Peak: Pilton Valley bacon. Thick, salty and satisfying.
Trough: Not hearing a single Lee Kernaghan song on the radio the whole drive from Clifton to Toowoomba.
Peak: Being handed the coolest shirt I will ever own – a Hawaiian-style button-up with flamingos on it. I’m already planning on wearing it to work. Paired with a nice pencil skirt and the right attitude, I’m confident I can make corporate-flamingo a legitimate office look.
Peak: Stepping on to the ballgames paddock, ready to rumble.
Trough: Realising I’d completely forgotten how to play ball games – the easiest games in the world – and being faced with the reality that my brain is turning to room-temperature mush.
Peak: Hearing the story of a Great Great Uncle Gillam who might just be the loosest unit in history. As the story goes, old mate was bitten on the finger by a snake. I don’t recall which finger and I’m unsure of the snake, but I’m going to go with a death adder because it sounds the coolest. According to folklore he copped a bite, but refused to be taken down by some wimpy legless lizard, so he actually BIT HIS DAMN FINGER OFF. By all accounts, he lived to tell the tale. I mean, if you bit your own finger off after a snake bite, you’d want to bloody live – if for nothing else, to be able to tell that story at the pub.
Trough: Realising my I-broke-my-wrist-falling-off-a-horse-but-kept-riding-for-40-minutes-and-hosted-a-house-party-before-going-to-the-emgerency-room story is now significantly less cool by comparison.
Peak: The luxe barbecue buffet.
Trough: The washing up.
Trough: Hitting the inevitable day-drinking wall and being unable to muster the energy to push past it.
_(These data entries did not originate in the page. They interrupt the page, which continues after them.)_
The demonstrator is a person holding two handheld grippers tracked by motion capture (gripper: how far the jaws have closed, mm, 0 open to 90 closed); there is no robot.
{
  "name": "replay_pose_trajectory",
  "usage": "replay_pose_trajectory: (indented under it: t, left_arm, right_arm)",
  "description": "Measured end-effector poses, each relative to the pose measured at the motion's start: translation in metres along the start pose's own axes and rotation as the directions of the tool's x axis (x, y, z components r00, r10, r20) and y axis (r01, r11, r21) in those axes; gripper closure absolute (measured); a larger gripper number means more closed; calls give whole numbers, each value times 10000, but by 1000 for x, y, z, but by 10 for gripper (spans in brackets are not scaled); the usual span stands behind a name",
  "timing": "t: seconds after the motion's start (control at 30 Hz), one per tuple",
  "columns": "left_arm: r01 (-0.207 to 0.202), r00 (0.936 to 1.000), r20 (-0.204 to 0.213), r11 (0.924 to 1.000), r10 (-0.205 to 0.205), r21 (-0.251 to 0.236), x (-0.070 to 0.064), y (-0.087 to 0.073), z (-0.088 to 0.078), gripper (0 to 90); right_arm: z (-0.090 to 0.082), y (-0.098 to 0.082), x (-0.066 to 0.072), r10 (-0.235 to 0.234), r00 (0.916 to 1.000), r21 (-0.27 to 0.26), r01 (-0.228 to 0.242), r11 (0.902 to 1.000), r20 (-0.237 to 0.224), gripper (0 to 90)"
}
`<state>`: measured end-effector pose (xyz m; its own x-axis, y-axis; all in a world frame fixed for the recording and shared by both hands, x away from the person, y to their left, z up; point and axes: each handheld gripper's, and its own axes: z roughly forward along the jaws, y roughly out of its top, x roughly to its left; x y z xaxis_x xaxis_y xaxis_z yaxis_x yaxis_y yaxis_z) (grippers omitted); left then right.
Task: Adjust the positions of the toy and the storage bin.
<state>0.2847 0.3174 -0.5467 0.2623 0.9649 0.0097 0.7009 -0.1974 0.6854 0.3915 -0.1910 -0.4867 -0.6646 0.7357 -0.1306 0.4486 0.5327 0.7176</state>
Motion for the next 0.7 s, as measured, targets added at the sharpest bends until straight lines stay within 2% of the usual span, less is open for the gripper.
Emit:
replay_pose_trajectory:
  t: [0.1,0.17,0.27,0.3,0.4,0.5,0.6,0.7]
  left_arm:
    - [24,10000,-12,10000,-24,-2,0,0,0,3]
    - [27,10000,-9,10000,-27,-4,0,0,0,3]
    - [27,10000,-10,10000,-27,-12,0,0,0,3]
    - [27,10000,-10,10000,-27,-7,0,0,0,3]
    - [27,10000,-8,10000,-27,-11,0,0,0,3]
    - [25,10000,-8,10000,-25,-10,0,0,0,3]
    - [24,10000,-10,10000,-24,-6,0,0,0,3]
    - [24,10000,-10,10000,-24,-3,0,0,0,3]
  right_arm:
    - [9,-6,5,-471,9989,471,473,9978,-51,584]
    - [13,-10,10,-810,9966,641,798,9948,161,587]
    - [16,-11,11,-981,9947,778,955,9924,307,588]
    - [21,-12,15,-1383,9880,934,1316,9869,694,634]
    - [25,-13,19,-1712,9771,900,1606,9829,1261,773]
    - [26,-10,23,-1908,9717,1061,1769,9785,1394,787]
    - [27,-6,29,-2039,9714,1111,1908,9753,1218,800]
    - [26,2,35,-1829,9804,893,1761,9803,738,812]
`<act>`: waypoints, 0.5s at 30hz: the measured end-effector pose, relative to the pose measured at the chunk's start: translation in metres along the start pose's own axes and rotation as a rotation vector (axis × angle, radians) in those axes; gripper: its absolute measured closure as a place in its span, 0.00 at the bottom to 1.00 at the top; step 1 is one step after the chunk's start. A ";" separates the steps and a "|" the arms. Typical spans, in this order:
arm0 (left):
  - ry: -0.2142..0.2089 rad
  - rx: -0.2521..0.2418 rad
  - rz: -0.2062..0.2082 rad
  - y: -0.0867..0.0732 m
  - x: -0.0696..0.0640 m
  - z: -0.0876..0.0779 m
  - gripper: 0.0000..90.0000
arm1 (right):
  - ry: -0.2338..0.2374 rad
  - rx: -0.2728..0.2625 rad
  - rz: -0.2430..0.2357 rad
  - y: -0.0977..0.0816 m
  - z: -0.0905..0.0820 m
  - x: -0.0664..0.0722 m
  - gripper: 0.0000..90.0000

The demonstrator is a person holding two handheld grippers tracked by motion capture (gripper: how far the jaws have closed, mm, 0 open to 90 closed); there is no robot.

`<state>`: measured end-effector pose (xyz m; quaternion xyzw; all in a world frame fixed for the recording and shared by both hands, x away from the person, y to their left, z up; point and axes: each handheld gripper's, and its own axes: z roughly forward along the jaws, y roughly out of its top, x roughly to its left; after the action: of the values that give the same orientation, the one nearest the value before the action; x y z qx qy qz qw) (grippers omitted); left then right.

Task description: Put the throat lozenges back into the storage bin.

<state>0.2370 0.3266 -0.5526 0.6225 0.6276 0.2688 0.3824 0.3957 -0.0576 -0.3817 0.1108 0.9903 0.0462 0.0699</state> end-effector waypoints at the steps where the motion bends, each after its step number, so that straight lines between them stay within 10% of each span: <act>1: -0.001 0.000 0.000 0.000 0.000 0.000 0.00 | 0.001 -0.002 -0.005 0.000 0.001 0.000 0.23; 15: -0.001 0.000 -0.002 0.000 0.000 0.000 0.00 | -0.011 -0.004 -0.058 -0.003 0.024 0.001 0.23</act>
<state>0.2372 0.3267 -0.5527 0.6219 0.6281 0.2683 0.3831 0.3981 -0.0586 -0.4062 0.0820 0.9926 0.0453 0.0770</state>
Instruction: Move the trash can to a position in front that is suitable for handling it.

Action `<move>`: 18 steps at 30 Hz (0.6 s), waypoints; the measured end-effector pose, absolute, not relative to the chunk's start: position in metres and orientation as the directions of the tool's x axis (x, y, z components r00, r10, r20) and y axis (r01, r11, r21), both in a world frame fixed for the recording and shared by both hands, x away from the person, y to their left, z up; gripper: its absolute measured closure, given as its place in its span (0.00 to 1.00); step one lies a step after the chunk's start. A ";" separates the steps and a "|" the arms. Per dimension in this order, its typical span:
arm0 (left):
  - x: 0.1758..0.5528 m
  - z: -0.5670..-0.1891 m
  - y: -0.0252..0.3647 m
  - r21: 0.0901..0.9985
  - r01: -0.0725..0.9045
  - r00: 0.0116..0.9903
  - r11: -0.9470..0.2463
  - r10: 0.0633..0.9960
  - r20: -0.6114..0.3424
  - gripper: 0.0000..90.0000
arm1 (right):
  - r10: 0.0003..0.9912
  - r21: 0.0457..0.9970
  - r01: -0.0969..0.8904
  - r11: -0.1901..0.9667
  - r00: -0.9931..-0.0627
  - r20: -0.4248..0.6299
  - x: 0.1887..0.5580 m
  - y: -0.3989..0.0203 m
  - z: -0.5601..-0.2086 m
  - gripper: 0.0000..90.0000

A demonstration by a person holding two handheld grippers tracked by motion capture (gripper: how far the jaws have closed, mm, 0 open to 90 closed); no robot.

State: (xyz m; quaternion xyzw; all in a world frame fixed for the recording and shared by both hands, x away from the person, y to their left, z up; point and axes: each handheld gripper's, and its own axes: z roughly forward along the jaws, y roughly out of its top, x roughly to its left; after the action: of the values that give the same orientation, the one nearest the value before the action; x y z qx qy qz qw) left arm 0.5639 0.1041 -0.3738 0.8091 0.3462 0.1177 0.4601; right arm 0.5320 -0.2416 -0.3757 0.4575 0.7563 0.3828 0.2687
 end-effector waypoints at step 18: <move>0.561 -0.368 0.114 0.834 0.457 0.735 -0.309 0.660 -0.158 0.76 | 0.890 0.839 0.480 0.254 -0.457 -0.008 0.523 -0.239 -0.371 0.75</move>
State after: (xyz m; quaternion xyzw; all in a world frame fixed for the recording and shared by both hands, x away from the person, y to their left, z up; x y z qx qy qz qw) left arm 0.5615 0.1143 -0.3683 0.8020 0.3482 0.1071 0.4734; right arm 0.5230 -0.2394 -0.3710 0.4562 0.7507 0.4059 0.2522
Peak: The suggestion of cups of tea and Spiceworld.
Trough: Realising I’d slept through my only chance of hearing the sound of rain on a corrugated iron in six months.
Trough: The sticky, sticky floor beneath the leaking mojito dispenser.
Trough: The glitter explosion in the bathroom.
Trough: The washing up.
Peak: Blueberry pancakes.
Trough: The washing up.
Trough: The first round of goodbyes.
Peak: My little sister’s unwanted airport potato wedges.
Trough: The second goodbyes.
Trough: The aircraft being fully-functional and not needing to be grounded overnight for unexplained repairs.
Trough: The final goodbyes, communicated via over-exaggerated arm movements from a distance. It’s those last few steps towards the plane that really kick you in the guts, making you feel like you’ll be melancholy for months. It’s a stinging feeling you know only something truly, profoundly joyful will counteract. And when you’re being herded on to a jam-packed shuttle taking you back to Stinktown, you can’t really picture anything strong enough lift your heavy heart.
Peak: The in-flight bickies.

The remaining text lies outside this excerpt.